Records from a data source
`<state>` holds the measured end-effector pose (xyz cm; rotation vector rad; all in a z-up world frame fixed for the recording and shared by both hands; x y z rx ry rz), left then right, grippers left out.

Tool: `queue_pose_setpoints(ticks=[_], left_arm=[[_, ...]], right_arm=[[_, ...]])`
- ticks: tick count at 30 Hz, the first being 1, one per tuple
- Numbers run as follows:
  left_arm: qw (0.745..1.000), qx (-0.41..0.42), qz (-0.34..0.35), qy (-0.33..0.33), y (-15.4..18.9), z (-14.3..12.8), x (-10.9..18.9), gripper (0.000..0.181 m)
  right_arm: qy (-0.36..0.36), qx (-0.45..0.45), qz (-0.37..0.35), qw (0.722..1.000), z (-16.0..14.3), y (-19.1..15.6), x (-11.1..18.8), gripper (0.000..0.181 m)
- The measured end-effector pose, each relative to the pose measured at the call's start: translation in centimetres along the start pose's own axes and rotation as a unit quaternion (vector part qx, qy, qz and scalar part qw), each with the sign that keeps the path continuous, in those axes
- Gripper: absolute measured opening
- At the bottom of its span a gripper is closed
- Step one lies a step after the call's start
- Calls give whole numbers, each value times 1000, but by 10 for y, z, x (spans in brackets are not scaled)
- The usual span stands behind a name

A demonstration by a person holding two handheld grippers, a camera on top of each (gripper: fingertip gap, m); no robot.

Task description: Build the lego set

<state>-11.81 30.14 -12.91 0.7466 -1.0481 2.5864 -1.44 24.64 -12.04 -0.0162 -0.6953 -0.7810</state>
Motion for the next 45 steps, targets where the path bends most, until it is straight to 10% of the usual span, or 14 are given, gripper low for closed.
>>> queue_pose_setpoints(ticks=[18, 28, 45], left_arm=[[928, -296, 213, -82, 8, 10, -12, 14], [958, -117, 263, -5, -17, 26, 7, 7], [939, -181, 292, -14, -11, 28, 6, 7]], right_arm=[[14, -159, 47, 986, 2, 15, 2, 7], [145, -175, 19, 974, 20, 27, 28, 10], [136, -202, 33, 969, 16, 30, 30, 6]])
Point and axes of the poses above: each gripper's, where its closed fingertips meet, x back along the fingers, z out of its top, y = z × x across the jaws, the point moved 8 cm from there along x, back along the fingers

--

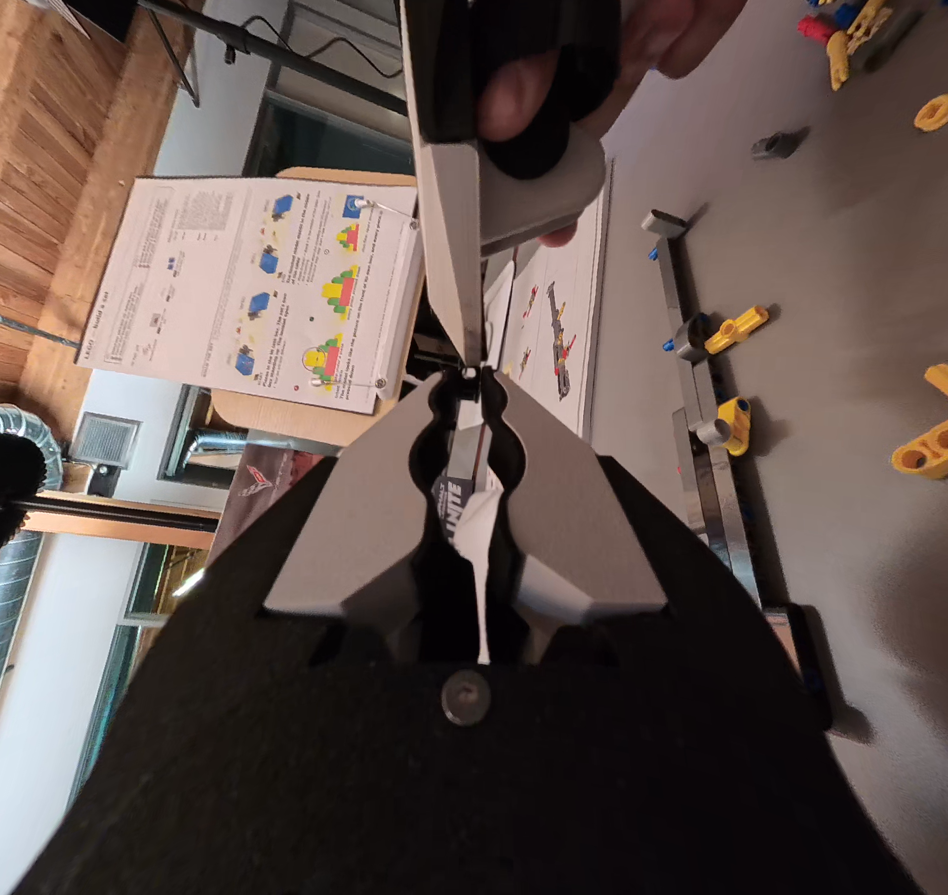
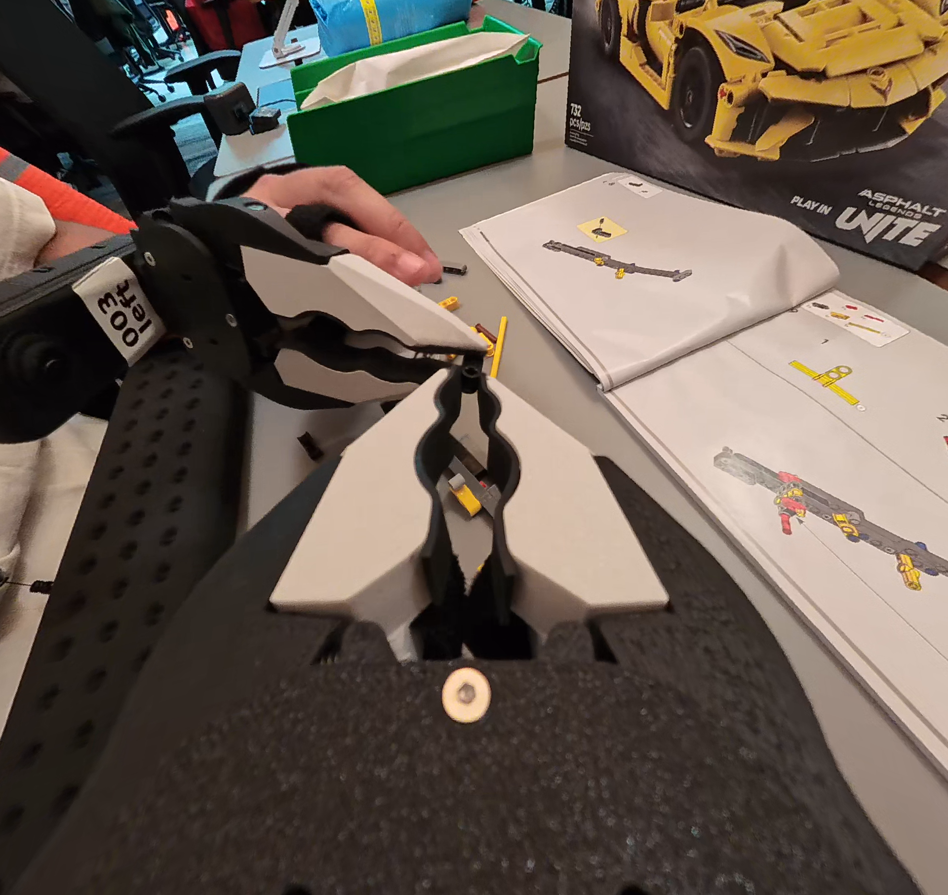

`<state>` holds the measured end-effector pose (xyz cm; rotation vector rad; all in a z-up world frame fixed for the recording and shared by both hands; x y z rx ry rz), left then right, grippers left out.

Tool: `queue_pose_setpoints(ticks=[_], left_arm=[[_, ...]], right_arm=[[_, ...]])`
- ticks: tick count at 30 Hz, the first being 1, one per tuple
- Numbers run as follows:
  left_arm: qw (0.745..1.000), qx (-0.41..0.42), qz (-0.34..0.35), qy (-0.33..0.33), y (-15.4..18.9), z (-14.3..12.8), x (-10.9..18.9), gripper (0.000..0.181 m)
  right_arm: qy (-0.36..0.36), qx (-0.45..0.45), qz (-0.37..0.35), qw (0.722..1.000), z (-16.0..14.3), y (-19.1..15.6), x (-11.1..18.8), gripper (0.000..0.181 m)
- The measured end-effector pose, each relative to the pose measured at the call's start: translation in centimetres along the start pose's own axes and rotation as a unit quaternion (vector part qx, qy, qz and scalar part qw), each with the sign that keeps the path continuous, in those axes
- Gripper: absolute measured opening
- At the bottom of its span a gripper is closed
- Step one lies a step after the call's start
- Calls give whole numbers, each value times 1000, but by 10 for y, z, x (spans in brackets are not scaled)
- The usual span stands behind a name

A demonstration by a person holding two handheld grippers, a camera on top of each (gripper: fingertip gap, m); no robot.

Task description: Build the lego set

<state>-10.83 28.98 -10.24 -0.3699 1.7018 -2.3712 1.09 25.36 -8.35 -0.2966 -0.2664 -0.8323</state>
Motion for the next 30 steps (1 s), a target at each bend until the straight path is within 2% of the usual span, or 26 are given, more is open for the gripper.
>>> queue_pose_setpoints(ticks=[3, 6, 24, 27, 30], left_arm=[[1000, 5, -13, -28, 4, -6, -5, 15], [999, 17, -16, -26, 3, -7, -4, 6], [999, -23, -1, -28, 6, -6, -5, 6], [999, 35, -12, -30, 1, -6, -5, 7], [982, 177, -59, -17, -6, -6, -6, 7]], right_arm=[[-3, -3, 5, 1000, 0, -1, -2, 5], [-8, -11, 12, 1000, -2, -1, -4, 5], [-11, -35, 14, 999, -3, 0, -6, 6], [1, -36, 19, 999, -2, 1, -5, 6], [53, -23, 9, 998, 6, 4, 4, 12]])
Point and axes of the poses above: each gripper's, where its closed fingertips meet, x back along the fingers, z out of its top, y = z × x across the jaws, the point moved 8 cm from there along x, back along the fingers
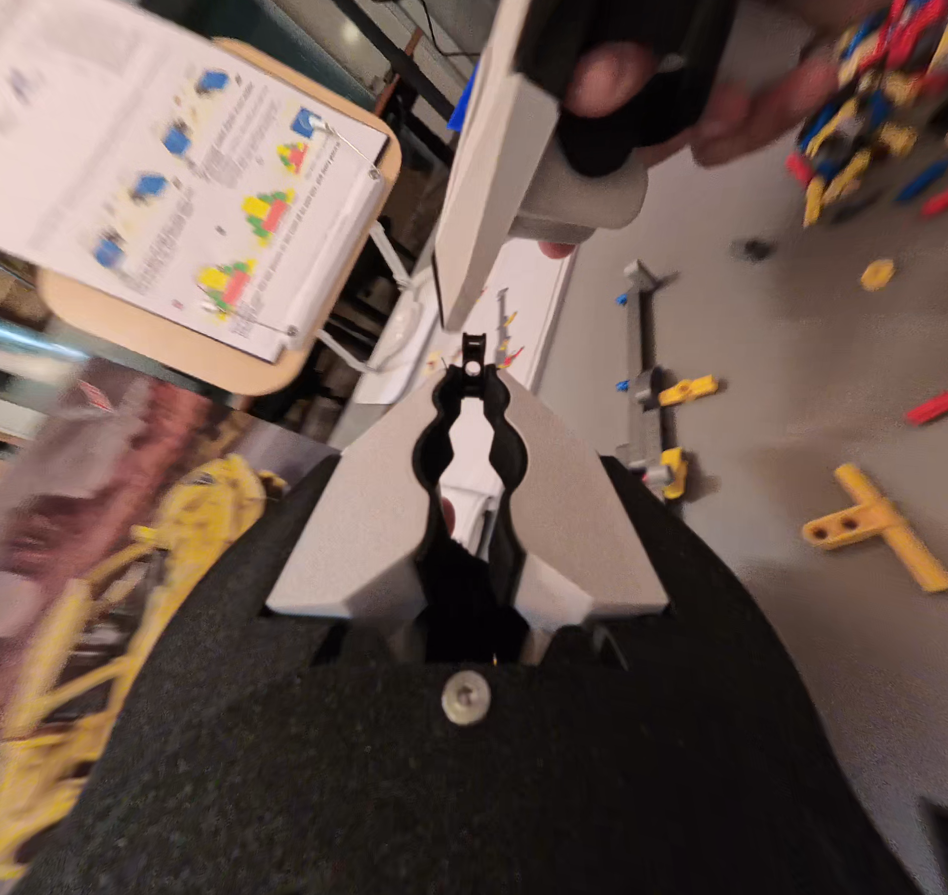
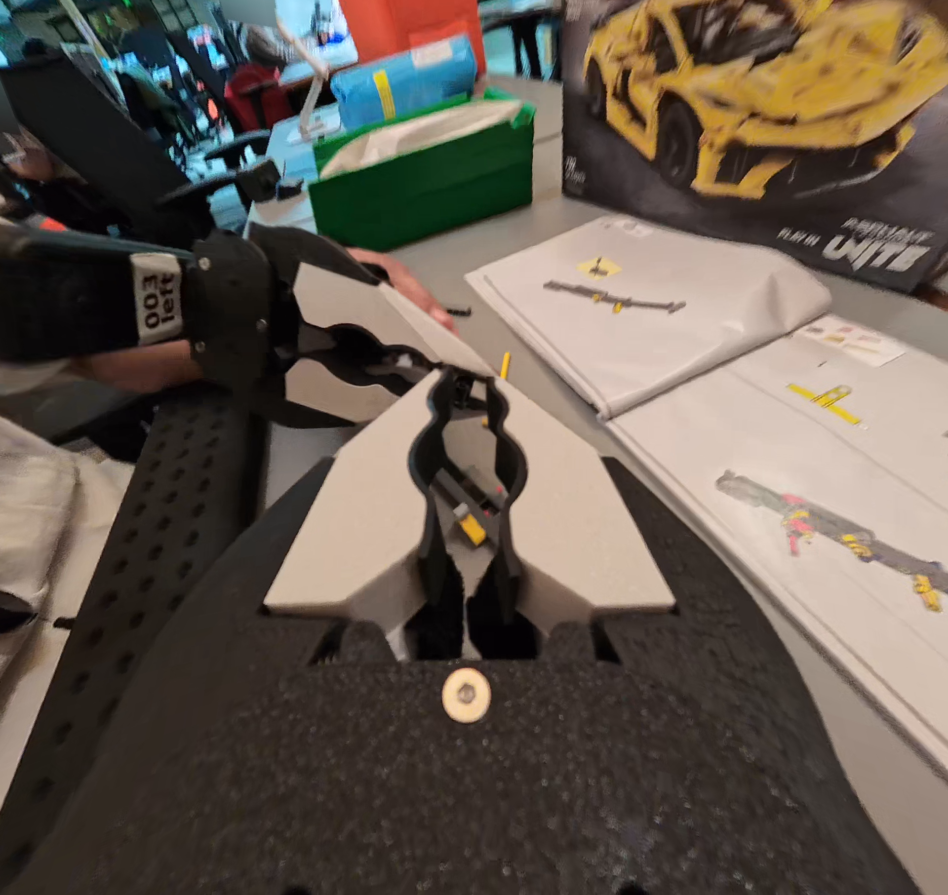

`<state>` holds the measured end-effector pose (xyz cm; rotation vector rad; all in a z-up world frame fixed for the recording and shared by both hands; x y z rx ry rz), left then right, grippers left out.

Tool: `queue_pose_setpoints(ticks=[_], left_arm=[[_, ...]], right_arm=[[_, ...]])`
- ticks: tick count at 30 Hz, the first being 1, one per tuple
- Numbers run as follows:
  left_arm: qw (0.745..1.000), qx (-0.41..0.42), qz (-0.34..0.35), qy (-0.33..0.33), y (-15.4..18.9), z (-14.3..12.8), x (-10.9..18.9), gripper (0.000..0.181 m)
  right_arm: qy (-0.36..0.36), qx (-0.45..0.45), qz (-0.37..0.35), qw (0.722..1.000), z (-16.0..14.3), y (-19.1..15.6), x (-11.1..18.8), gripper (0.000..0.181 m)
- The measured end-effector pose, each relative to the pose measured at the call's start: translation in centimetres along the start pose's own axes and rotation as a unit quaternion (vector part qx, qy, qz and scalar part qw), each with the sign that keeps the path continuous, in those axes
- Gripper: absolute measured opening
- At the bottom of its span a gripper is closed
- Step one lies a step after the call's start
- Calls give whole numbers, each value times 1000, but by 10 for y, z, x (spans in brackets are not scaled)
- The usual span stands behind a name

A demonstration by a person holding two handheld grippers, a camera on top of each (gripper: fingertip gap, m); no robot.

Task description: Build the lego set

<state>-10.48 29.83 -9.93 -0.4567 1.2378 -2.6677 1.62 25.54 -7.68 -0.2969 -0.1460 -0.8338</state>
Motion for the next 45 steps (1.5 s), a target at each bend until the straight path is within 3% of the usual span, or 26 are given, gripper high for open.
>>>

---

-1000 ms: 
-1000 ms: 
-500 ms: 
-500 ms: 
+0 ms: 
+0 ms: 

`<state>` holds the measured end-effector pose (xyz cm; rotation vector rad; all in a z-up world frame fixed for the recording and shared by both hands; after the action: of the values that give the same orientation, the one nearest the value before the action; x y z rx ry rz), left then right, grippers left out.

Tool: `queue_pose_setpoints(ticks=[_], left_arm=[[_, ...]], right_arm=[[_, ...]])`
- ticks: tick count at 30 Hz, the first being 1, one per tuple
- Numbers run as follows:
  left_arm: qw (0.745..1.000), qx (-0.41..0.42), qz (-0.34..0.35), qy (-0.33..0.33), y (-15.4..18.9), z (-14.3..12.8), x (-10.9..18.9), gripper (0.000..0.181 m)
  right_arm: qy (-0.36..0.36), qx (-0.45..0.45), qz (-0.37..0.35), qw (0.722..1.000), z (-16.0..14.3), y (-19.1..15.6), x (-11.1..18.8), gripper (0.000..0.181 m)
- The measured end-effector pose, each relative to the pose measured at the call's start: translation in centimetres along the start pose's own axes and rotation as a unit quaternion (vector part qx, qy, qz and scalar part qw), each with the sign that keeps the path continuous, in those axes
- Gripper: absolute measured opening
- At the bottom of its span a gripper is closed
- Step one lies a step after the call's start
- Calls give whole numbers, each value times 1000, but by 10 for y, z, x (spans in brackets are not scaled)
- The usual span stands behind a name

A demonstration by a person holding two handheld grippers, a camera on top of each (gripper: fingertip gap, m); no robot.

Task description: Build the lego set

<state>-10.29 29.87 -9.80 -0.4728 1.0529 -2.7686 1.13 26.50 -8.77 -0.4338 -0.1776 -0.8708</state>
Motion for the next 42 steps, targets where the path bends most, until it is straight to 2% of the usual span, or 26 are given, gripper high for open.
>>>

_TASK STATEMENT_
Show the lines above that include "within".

_YOUR RESPONSE_
Motion for the next 30 steps (1 s), a target at each bend until the straight path is within 2% of the usual span, or 26 are given, more is open for the gripper.
Motion for the next 45 steps (1.5 s), a target at each bend until the straight path is within 3% of the usual span, or 26 are given, gripper high for open.

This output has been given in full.